DATA LISTING:
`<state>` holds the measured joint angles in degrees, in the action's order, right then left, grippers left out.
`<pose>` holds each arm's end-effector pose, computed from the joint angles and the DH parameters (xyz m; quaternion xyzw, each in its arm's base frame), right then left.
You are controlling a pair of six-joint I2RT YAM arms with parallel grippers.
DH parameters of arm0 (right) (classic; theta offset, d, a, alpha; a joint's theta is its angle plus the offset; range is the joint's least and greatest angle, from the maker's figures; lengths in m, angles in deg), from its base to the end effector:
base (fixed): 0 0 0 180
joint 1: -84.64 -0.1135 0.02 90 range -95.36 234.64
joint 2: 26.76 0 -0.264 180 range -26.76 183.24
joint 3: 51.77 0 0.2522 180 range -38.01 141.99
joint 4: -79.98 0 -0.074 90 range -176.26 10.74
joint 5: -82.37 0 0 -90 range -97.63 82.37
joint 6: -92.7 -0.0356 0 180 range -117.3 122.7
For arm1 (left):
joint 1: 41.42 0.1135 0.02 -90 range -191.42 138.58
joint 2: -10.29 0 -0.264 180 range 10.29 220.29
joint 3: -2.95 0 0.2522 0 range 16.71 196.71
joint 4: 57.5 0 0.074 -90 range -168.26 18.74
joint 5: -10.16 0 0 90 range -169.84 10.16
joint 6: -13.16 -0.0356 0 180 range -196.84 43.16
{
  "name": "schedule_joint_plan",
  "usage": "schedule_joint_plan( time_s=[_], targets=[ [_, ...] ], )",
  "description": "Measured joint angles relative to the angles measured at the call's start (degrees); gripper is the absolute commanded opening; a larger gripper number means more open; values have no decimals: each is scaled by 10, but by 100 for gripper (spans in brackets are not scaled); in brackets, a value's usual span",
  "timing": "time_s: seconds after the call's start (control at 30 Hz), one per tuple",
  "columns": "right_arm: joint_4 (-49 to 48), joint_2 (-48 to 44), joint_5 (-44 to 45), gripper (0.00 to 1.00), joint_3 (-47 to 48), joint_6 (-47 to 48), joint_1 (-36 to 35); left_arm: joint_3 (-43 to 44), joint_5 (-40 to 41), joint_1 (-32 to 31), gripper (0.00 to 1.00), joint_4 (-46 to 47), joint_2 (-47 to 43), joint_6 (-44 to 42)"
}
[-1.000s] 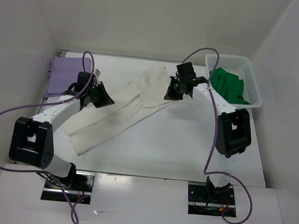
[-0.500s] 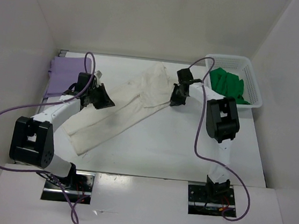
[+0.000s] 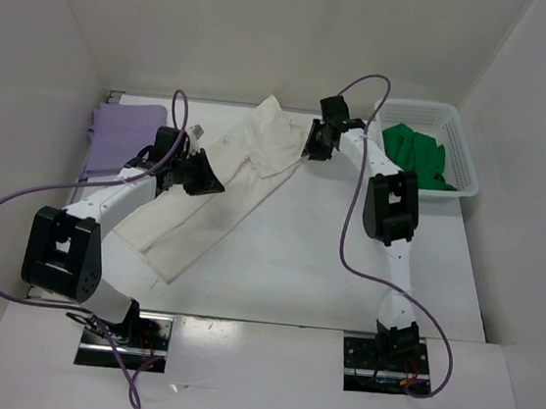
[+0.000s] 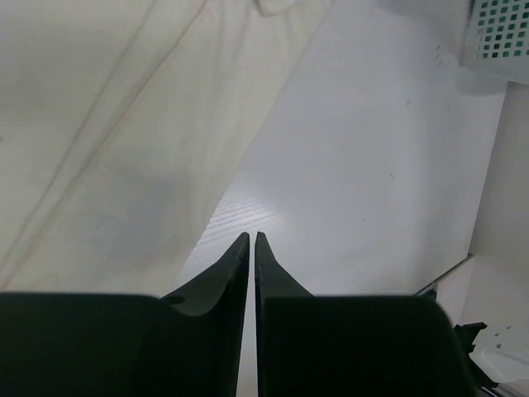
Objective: Fold and stack the t-shirts
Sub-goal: Rotate the tshirt 95 degrees
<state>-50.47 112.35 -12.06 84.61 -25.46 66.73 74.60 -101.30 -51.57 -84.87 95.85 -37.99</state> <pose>0.5115 0.1682 0.1877 0.0720 0.9429 0.1601 0.2829 0.3175 -0.0701 0.2454 -0.1474 0.8862 -0.3224 0.2984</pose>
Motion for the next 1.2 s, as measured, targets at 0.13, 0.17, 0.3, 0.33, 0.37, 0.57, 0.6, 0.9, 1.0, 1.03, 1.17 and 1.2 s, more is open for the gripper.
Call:
schedule_joint_plan(
  time_s=[0.13,0.17,0.3,0.33,0.37,0.57,0.6,0.9,1.0,1.03,1.17,1.2],
  targets=[
    [-29,-157,-35,41,-208,-17,-6,11,-3,-5,14,-1,0,-1],
    [-37,-196,-47,44,-256,-26,-10,13,-3,-5,14,-2,0,-2],
    [-101,-294,-101,57,-392,-68,-63,14,-2,-5,14,-9,0,-15],
    [-125,-303,-116,57,-418,-84,-87,14,-2,-5,14,-13,0,-17],
    [-149,-305,-129,57,-441,-102,-115,14,-2,-3,15,-18,0,-20],
    [-243,-275,-183,43,-518,-193,-225,0,-2,13,18,-33,0,-36],
    [-256,-263,-186,41,-518,-205,-226,-4,-2,16,19,-37,0,-40],
    [-289,-189,-171,46,-462,-238,-203,-19,-16,16,24,-38,0,-41],
    [-304,-179,-170,34,-454,-245,-203,-19,-19,16,26,-35,0,-40],
    [-308,-177,-170,26,-454,-246,-203,-19,-20,16,26,-32,0,-40],
    [-308,-167,-172,5,-451,-241,-198,-13,-23,13,31,-30,5,-40],
    [-307,-167,-172,2,-452,-235,-197,-7,-23,12,32,-29,11,-40]
  ],
)
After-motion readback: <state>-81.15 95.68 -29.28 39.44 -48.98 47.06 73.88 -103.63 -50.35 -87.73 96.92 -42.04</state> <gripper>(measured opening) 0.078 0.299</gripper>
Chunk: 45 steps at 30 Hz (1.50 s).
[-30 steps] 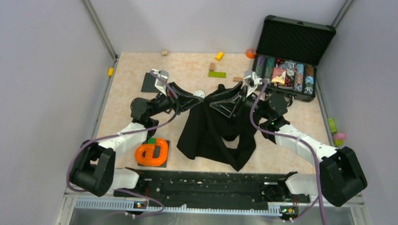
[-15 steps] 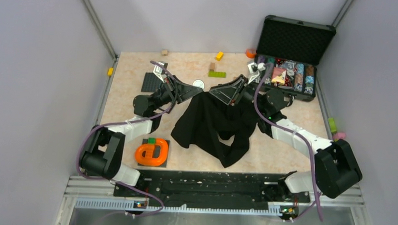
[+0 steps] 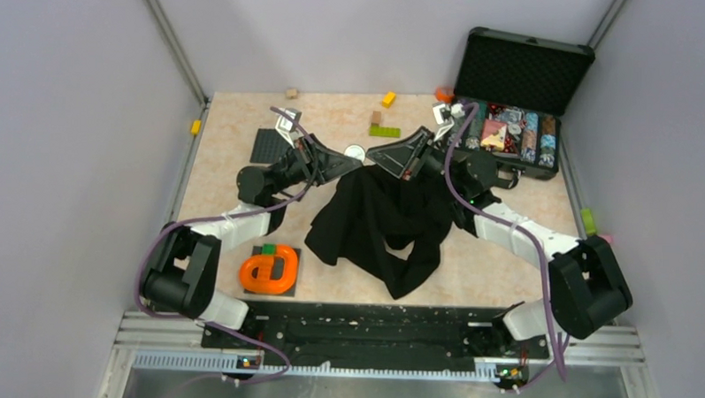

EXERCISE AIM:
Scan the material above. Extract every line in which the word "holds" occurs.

RESPONSE:
`<state>` holds the measured joint angles in degrees, in the action's order, right then left, grippers left out.
`<pose>` holds each arm's end-effector pose, computed from the joint angles and the DH parameters (xyz m; quaternion xyzw, each in its arm's base frame), right then left.

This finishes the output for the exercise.